Fixed issue with printing unicode

DarrelDonald commented 4 years ago

Whenever there were unicode characters that needed to be printed, an error would be produced. I encoded the print statements and it resolved the issue.

johnwmillr commented 4 years ago

Hi Darrel,

Can you post some examples of songs that were giving you errors before this change?

Thanks, John

DarrelDonald commented 4 years ago

"'Till I Collapse" by Eminem was the only one I encountered before modifying the code. I was trying to download all of Eminem's songs. I think there were a lot because I had it print a message in the console every time it would happen at first, but I couldn't see exactly which songs were doing it.

johnwmillr commented 4 years ago

I can't recreate this issue with the latest version of the package (1.8.2). Can you test your search with the latest version of the package? Or provide example code that produces the error?

John

DarrelDonald commented 4 years ago

python3 -m lyricsgenius song "'Till I Collapse" "Eminem" --save
Searching for "'Till I Collapse" by Eminem...
Done.
Traceback (most recent call last):
  File "\lib\runpy.py", line 193, in _run_module_as_main
    "__main__", mod_spec)
  File "\lib\runpy.py", line 85, in _run_code
    exec(code, run_globals)
  File "\lib\site-packages\lyricsgenius\__main__.py", line 56, in <module>
    main()
  File "\lib\site-packages\lyricsgenius\__main__.py", line 43, in main
    print("Saving lyrics to '{s}'...".format(s=song.title))
  File "\lib\encodings\cp437.py", line 19, in encode
    return codecs.charmap_encode(input,self.errors,encoding_map)[0]
UnicodeEncodeError: 'charmap' codec can't encode character '\u2019' in position 18: character maps to <undefined>

johnwmillr commented 4 years ago

Hi @DarrelDonald, sorry for the delay. Are you still running into this issue? What version of Python and OS are you using?

DarrelDonald commented 4 years ago

I haven't used it since then. I was using Python 3.5 and my operating system was Windows 10.

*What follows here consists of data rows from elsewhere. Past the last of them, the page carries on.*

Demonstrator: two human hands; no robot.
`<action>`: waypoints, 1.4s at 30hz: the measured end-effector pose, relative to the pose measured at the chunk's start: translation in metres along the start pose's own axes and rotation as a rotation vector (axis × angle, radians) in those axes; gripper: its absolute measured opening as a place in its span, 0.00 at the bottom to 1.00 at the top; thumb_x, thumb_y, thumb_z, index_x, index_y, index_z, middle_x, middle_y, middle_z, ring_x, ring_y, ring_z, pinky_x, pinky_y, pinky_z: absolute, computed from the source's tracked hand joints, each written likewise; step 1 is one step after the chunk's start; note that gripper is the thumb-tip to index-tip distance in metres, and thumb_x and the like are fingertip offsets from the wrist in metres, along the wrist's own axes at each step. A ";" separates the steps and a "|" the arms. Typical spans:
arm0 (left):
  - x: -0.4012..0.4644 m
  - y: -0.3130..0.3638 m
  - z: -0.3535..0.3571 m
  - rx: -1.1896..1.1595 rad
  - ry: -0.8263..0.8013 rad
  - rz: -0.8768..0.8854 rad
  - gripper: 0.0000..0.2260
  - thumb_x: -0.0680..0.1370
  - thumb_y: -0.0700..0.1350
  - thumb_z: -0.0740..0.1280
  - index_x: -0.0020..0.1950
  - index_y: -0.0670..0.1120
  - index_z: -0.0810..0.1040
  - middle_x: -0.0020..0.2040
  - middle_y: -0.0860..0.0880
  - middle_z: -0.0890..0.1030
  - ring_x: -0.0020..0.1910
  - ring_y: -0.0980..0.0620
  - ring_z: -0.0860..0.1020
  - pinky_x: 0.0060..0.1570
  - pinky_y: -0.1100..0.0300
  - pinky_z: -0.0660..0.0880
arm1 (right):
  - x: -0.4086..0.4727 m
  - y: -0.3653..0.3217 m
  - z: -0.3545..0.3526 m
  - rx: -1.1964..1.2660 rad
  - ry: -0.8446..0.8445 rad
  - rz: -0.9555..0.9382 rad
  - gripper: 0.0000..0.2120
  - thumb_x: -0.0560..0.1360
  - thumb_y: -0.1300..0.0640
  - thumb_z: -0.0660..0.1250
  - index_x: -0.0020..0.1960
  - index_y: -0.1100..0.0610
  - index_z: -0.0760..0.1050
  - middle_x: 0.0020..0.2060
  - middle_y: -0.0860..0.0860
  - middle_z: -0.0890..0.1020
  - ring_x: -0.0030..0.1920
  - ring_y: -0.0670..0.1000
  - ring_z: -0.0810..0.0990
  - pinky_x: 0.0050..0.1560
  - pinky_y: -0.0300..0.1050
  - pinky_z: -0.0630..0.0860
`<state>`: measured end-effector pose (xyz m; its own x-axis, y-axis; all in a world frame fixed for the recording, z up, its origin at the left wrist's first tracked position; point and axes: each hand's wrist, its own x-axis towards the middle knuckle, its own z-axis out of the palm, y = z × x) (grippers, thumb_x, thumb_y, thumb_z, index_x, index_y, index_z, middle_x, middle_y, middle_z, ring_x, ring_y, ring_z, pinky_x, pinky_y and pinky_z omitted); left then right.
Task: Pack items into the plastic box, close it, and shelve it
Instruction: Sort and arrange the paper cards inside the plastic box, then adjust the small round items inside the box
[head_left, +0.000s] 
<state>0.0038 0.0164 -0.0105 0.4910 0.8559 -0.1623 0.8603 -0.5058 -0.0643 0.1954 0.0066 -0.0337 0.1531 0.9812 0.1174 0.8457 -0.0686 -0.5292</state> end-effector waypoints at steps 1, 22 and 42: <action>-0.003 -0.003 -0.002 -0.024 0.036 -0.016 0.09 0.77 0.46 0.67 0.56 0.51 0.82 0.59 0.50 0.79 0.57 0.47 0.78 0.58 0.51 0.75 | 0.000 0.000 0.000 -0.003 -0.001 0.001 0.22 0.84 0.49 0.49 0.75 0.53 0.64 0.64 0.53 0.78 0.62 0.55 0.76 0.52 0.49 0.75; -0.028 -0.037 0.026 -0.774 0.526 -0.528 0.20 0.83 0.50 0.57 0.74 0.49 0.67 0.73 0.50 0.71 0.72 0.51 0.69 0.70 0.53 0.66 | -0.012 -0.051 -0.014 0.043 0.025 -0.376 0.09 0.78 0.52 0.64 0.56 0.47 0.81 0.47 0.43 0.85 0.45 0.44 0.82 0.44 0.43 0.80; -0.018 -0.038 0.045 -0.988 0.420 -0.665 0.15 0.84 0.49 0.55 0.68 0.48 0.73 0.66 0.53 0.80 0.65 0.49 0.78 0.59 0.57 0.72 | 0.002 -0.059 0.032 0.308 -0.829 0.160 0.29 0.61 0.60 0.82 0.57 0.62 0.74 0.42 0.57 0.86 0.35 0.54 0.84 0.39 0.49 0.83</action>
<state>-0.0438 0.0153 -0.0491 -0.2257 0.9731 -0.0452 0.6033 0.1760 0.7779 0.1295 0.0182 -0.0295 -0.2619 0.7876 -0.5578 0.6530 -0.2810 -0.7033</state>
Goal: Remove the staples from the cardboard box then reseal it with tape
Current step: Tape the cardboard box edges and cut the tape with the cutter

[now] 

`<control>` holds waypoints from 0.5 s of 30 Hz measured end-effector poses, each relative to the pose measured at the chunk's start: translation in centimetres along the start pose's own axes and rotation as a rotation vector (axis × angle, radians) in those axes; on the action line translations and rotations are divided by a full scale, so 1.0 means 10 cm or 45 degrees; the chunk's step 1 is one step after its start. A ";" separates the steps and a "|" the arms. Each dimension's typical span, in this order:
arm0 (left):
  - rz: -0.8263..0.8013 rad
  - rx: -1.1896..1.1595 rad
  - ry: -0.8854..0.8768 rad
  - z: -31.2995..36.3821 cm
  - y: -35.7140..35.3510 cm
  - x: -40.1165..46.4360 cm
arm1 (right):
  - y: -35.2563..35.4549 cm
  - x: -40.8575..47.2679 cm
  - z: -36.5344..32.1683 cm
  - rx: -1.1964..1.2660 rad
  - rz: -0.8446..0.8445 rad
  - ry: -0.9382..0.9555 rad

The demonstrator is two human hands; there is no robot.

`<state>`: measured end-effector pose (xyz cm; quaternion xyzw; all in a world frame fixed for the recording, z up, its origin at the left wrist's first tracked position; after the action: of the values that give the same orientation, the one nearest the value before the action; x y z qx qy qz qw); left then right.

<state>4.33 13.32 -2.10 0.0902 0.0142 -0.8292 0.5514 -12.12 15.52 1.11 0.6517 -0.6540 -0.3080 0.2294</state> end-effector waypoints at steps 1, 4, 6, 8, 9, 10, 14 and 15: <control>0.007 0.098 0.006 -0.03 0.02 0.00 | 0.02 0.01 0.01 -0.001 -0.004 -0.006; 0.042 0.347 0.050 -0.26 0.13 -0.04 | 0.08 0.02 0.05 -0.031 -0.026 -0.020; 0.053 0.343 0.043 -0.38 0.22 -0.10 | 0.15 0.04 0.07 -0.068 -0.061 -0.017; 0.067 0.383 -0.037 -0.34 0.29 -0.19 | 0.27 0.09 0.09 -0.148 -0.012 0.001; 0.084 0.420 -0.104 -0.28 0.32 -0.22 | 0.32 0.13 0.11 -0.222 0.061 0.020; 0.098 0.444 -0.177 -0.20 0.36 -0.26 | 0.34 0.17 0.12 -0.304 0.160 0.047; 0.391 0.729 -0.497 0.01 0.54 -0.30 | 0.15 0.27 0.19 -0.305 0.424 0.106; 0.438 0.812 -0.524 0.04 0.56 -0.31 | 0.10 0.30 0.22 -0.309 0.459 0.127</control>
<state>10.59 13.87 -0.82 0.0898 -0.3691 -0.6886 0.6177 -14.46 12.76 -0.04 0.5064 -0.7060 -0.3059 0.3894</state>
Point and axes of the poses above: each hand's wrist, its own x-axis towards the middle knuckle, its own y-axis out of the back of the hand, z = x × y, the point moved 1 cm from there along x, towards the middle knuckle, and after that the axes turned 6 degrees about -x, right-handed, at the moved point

allerter commented 4 years ago

@johnwmillr, this happened to me too recently. Try this:

song = genius.search_song('60 days sober and cool', artist='Noah Cyrus')
song.to_text('song.txt')

The problem is with the \u2005 character which is one of the space characters. The difference with Darrel's issue is that there was a Unicode character in the song's title, unlike mine which was in the lyrics. I guess we should encode all text to 'utf8' when printing/saving if this issue doesn't have to do with my Python environment. There is already an issue with this problem at #138

johnwmillr commented 4 years ago

@Allerter, does the snippet you shared produce an error for you? When running in my environment, the song saves without issue.

allerter commented 4 years ago

@johnwmillr, it does. I guess it might have to do with my environment. But either way, the problem in this issue is probably an actual problem. It's because the Windows console uses a different charset but Python 3 deals in Unicode. So when trying to print a string that has Unicode characters, it results in an error in Python 3.5 and lower. This was solved in 3.6 since Python bypasses console I/O to support Unicode. If someone with 3.5 and lower wanted to be able to print Unicode they would have to do this (from a solution on SO):

chcp 65001
set PYTHONIOENCODING=utf-8

johnwmillr commented 4 years ago

Thanks for the explanation, @Allerter. Do you know of a package-wide approach that would address the <= 3.5 issue that would be more robust than adding .encode('utf8')) wherever we print or save text?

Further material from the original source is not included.